The neuro-cybernetic lane now integrates a canonical inhibitor-arc safety net (scpn_fusion.scpn.safety_interlocks). Five safety places map to five control transitions:

  • thermal_limit -> inhibits heat_ramp

  • density_limit -> inhibits density_ramp

  • beta_limit -> inhibits power_ramp

  • current_limit -> inhibits current_ramp

  • vertical_limit -> inhibits position_move

At runtime, SafetyInterlockRuntime derives binary safety tokens from the state vector and computes deterministic transition enablement under inhibitor semantics. The controller summary now includes:

  • safety_position_allow_rate

  • safety_interlock_trips

  • safety_contract_violations

These metrics make control-lane safety behavior auditable in validation campaigns and notebook demos.

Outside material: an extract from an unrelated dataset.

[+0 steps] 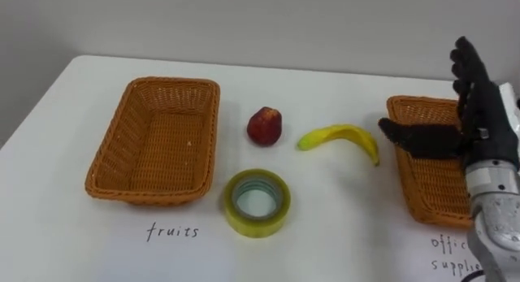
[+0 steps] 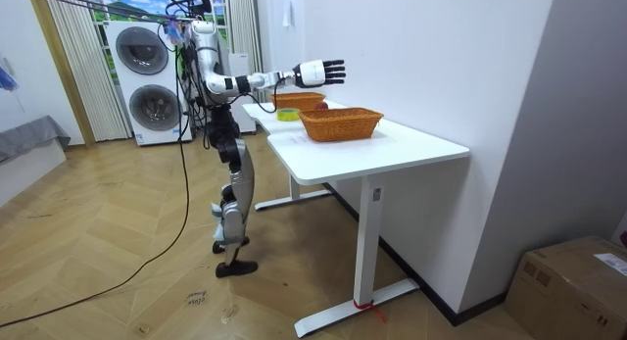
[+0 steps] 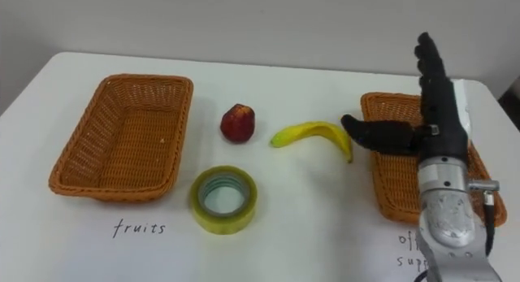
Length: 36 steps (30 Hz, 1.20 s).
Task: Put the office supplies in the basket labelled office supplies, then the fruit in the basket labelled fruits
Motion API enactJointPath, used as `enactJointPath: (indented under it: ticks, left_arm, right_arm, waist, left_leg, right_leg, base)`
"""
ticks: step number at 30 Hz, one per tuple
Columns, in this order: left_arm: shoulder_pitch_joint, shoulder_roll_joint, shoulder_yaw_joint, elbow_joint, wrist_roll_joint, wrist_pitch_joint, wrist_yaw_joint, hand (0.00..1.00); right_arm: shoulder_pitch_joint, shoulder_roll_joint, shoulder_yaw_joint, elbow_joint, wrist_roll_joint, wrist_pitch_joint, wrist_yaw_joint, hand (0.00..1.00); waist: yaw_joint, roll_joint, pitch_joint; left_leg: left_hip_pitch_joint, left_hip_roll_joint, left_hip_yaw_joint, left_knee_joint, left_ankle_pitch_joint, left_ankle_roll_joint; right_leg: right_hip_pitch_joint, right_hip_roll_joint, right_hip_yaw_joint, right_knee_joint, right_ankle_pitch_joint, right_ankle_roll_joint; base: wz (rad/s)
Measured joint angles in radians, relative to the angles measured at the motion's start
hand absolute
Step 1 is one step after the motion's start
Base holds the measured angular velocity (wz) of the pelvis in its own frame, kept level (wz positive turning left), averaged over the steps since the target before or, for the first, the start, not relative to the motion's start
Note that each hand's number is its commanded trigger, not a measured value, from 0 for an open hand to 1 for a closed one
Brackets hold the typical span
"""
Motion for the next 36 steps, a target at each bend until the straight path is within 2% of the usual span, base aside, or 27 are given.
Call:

Self-Organised Criticality Learning

The advanced_soc_fusion_learning module combines SOC sandpile dynamics with Q-learning reinforcement learning for adaptive plasma control. The RL agent learns to operate the plasma near the criticality boundary, maximising confinement while avoiding disruptions.

Analytic Solver

The analytic_solver module provides closed-form solutions for simplified equilibrium and transport problems, used primarily for:

  • Controller unit testing (known analytical solutions)

  • Rapid prototyping of control strategies

  • Benchmarking numerical solvers against exact results

TORAX Hybrid Loop

The torax_hybrid_loop module provides a coupling interface to the TORAX integrated modelling code (JAX-based), enabling hybrid simulation campaigns where SCPN-Fusion-Core controllers drive TORAX plant models.